Incidentally, when economists refer to economics as “the dismal science,” they almost always get the origin of that term wrong. Tirole gets it right. He explains that Thomas Carlyle, in an 1849 publication calling for bringing back slavery, called economics the dismal science because the economists of the time strongly opposed slavery. The economists who dominated in 1849, although Tirole doesn’t mention this, were strongly pro-free market.
I wrote the Wall Street Journal piece on him, published the day after he won.
READER COMMENTS
Jon Murphy
Dec 17 2017 at 1:05pm
It sounds like an interesting book. I’ll have to add it to my list!
Jacob Egner
Dec 17 2017 at 2:45pm
Wow, very interesting:
That essay is “Occasional Discourse on the Negro Question” and you can find the full text here.
Such an ill-founded insult to economics. I hope as people learn the origin of the insult, they’ll tend to abandon it.
Michael Makovi
Dec 17 2017 at 4:15pm
Sounds like an interesting book. I’m going to go buy it. And it looks like there’s a lot more to be said. For example, I quote your review:
“His solution is to charge employers who fire employees an amount reflecting the cost that the unemployment insurance system imposes on French taxpayers. This would probably work better than the current system, but…”
Actually, his solution sounds like it could have some horribly perverse consequences. It’s one thing to charge an employer for firing a competent and reliable employee who simply isn’t needed anymore. From the perspective of someone who support unemployment insurance, that isn’t a perverse outcome.
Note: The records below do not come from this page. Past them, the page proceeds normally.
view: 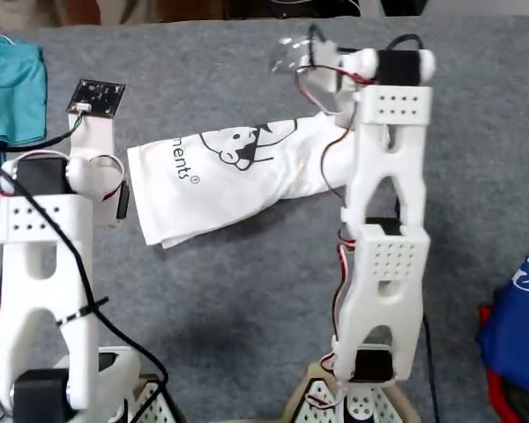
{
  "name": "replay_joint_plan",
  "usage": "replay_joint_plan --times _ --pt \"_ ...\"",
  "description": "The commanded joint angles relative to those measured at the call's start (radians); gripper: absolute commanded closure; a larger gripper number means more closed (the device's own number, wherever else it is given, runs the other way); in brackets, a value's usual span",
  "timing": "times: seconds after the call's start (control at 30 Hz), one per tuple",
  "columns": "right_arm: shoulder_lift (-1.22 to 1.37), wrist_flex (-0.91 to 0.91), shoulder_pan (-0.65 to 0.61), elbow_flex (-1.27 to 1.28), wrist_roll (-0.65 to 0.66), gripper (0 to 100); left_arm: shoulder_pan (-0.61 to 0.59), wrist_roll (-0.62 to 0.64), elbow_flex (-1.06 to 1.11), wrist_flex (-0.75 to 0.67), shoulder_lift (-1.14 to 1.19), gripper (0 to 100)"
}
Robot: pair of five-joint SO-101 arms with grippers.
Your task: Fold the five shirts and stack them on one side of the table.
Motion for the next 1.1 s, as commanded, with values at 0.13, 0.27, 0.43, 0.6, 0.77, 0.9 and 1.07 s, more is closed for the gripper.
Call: replay_joint_plan --times 0.13,0.27,0.43,0.6,0.77,0.9,1.07 --pt "-0.202 0.020 0.107 0.308 -0.170 86.6 0.060 0.288 -0.046 -0.006 0.196 76" --pt "-0.328 0.017 0.143 0.535 -0.170 81.1 0.061 0.381 -0.164 -0.006 0.349 75" --pt "-0.458 0.012 0.176 0.700 -0.144 80.6 0.055 0.390 -0.319 0.003 0.518 75" --pt "-0.535 0.011 0.171 0.774 -0.114 80.6 0.048 0.295 -0.400 -0.005 0.636 75" --pt "-0.552 -0.002 0.174 0.780 -0.115 80.6 -0.046 0.252 -0.470 -0.046 0.737 75" --pt "-0.549 -0.002 0.174 0.780 -0.115 80.6 -0.054 0.245 -0.520 -0.048 0.812 75" --pt "-0.549 -0.002 0.174 0.779 -0.115 80.6 -0.032 0.250 -0.566 -0.048 0.880 75"
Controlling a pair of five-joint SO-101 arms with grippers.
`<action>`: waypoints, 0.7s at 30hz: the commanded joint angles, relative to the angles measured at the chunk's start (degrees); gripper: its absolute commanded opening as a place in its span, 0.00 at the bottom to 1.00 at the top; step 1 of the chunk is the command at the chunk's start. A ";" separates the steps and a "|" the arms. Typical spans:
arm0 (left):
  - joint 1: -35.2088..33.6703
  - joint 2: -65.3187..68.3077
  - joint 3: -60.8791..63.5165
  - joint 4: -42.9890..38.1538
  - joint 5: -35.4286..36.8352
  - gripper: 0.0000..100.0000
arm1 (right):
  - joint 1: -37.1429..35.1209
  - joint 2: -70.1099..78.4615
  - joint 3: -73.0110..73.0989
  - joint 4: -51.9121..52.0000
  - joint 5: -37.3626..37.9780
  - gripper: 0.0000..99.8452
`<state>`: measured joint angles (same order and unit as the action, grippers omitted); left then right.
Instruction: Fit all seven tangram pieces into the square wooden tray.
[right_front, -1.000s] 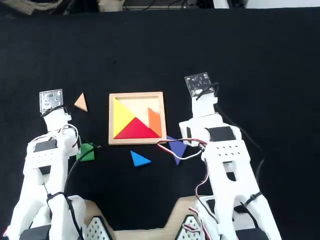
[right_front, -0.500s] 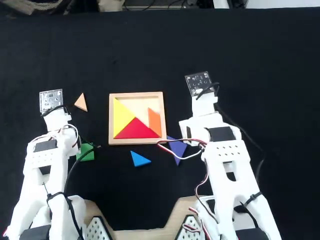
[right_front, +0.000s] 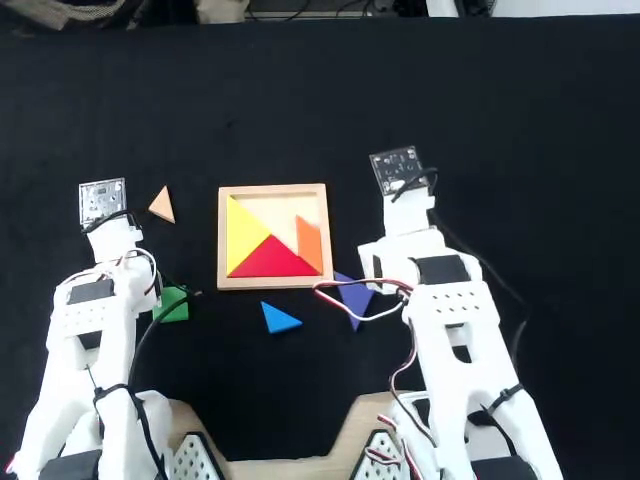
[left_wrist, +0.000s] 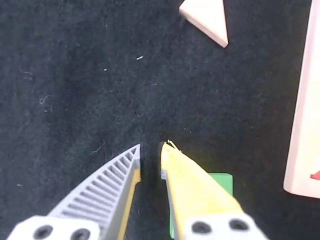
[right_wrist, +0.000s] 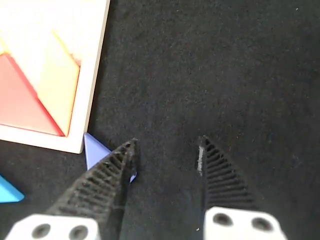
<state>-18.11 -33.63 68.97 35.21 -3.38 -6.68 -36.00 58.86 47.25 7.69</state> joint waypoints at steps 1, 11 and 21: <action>-0.31 -0.62 -2.24 -0.79 -0.09 0.08 | 0.53 -1.54 -0.40 -1.49 -0.26 0.19; -0.31 -0.62 -2.24 -0.79 -0.09 0.08 | 0.53 -1.71 1.98 -5.27 -0.18 0.19; -0.22 -0.62 -2.07 -0.79 -0.09 0.08 | 0.44 -1.71 1.98 -4.66 -0.09 0.19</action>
<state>-18.11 -33.63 68.97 35.21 -3.38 -6.68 -36.00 61.05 43.03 7.69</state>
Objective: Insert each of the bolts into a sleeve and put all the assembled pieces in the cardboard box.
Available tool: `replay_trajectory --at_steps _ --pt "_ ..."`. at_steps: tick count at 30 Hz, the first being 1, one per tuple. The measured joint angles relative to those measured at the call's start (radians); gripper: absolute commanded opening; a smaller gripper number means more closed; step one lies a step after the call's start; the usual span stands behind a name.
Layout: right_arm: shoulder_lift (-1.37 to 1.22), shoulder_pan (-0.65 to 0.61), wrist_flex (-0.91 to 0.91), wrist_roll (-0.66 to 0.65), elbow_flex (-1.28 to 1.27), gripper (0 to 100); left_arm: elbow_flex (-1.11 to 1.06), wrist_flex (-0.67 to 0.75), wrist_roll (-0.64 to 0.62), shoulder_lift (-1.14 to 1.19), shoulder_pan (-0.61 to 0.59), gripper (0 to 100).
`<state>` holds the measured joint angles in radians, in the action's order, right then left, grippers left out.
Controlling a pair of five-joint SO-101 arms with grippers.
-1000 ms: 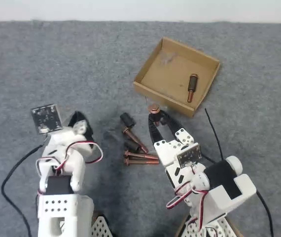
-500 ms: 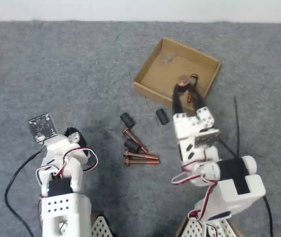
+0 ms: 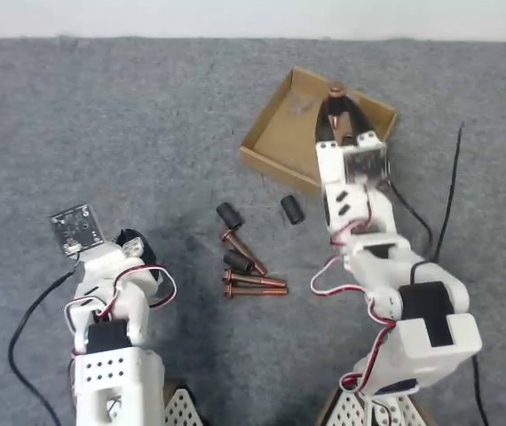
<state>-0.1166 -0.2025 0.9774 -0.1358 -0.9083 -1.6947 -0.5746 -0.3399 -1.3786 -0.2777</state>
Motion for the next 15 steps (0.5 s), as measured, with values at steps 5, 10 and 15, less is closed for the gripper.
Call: replay_trajectory --at_steps 5,10,15 --pt "-0.002 0.003 -0.308 -0.002 0.152 0.6 0.000 0.000 0.000 0.000 0.000 1" --pt "-0.002 0.003 -0.680 -0.002 0.333 0.6 0.000 0.000 0.000 0.000 0.000 1" --pt "-0.002 0.005 -1.030 0.077 0.517 0.6 0.000 0.000 0.000 0.000 0.000 1"
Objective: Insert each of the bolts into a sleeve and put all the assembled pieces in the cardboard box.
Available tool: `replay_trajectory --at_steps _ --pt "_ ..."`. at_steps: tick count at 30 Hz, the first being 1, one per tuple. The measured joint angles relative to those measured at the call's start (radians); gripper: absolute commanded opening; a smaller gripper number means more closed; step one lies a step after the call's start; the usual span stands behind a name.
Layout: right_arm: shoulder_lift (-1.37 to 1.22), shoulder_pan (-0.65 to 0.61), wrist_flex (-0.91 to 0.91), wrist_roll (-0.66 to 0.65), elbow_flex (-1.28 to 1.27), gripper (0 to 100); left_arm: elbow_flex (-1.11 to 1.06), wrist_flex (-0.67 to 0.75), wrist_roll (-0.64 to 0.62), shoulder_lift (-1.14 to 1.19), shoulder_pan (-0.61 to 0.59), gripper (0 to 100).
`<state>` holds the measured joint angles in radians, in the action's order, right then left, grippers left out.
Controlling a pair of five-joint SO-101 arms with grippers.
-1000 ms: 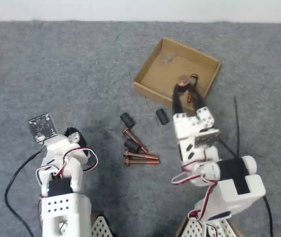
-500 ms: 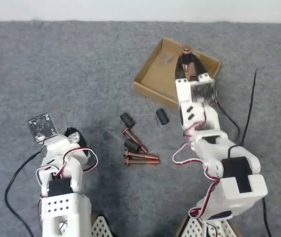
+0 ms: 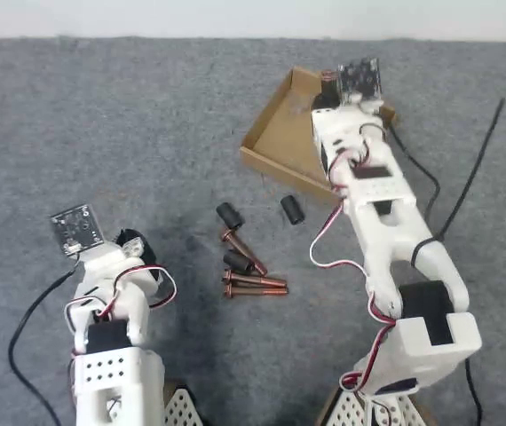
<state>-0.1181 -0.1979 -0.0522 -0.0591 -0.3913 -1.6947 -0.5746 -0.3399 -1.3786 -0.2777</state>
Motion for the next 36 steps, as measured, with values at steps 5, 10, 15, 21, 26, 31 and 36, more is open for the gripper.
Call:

But what about incompetent and unreliable employees? If an employee is fired because they come to work late and don’t adhere to the dress code, then the employer will be penalized. This will make employers even more reluctant to hire those with low educations and little work experience. Restrictions on firing employees already make it harder for the lowest tier of workers to get hired. Penalizing employers for firing employees would only make it harder for the worst-off members of society.
Michael Makovi
Dec 17 2017 at 4:27pm
. . . on the other hand, if employers pay a penalty for firing employees, then the employer will simply reduce wages by the actuarially-estimated appropriate amount. In essence, employers would collect insurance premiums from their workers (deducted from wages), and if the worker is fired, the employer would pay the government the insurance payout, and the government would turn around and pay the worker.
So it’s really just a roundabout way of having the employer and employee negotiate unemployment insurance between the two of them. The government becomes almost superfluous in this arrangement. So it would certainly internalize costs by making workers aware of what unemployment insurance really costs them. On the other hand, this might make it politically unpopular. The whole point of politics is to give people “free” benefits whose costs are hidden. Tirole’s scheme would make the costs clear to workers, which is good economics but poor politics.